Let's examine how CI width correlates with sample size:

In [None]:
# Add total sample size to the results
df_results["Sample Size"] = df_results["a"] + df_results["b"] + df_results["c"] + df_results["d"]

# Plot CI width vs. sample size for each method
plt.figure(figsize=(12, 6))

for method in df_results["Method"].unique():
    method_data = df_results[df_results["Method"] == method].dropna(subset=["Width"])
    if len(method_data) > 0:
        plt.scatter(method_data["Sample Size"], method_data["Width"], 
                   label=method, alpha=0.7, s=80)

plt.xscale("log")
plt.yscale("log")
plt.xlabel("Total Sample Size (log scale)")
plt.ylabel("CI Width (log scale)")
plt.title("CI Width vs.

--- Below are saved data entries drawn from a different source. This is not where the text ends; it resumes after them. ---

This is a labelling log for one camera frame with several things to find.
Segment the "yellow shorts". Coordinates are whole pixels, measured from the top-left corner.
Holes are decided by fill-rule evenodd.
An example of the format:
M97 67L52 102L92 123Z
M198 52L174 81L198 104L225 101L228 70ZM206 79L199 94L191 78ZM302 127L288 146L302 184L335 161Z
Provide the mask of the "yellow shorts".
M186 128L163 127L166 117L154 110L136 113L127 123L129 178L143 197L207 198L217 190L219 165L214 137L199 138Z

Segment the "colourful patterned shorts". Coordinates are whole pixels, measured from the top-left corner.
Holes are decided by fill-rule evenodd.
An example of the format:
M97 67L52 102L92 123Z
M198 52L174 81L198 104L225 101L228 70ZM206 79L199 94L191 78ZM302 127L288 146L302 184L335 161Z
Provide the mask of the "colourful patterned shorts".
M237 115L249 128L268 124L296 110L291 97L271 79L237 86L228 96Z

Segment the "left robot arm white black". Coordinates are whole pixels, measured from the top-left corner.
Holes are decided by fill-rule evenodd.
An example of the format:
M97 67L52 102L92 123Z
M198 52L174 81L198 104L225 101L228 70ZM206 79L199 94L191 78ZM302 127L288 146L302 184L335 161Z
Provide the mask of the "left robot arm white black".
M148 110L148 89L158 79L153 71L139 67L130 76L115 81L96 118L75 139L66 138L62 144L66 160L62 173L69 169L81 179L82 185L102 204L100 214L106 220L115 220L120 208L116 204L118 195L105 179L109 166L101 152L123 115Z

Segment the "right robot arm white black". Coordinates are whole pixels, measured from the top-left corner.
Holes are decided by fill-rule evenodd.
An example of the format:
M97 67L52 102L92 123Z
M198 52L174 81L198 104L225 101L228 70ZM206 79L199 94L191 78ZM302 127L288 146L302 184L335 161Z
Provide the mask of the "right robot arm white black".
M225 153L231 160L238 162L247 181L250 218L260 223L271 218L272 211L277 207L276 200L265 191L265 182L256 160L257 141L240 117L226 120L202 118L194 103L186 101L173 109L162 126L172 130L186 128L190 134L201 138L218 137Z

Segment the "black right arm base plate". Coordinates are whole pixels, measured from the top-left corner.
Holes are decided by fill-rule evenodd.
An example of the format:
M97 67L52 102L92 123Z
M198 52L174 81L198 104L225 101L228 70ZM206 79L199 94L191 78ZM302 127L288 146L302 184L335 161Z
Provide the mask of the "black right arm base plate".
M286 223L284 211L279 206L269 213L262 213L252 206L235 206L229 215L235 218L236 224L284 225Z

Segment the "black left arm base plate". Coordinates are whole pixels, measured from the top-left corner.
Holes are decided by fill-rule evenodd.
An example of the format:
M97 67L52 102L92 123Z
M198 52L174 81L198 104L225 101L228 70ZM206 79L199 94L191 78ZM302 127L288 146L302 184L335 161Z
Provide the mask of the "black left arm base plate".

Sample Size by Method")
plt.grid(True, alpha=0.3)
plt.legend()
plt.tight_layout()
plt.show()

## Summary and Conclusion

Based on the analysis above, here are some observations about the different confidence interval methods:

1. **Method Differences**:
   - The Conditional (Fisher's exact) method tends to produce wider intervals than other methods
   - MidP adjusted intervals are generally narrower than Conditional
   - Blaker's method provides a good compromise between interval width and coverage
   - Unconditional method performs well for moderate and large sample sizes
   - Wald-Haldane is a good approximation for large sample sizes

2. **Implementation Differences**:
   - ExactCIs and SciPy implementations of Wald-Haldane show good agreement
   - Implementation differences are more pronounced for edge cases (zeros, small counts)

3. **Edge Cases**:
   - Tables with zeros pose challenges for several methods
   - Small counts lead to wider confidence intervals across all methods
   - Large imbalances between cells may lead to computational issues with some methods

4. **Sample Size Effects**:
   - CI width decreases with increasing sample size for all methods
   - Differences between methods become less pronounced with larger sample sizes

These observations can guide users in selecting the most appropriate method for their specific data characteristics and requirements.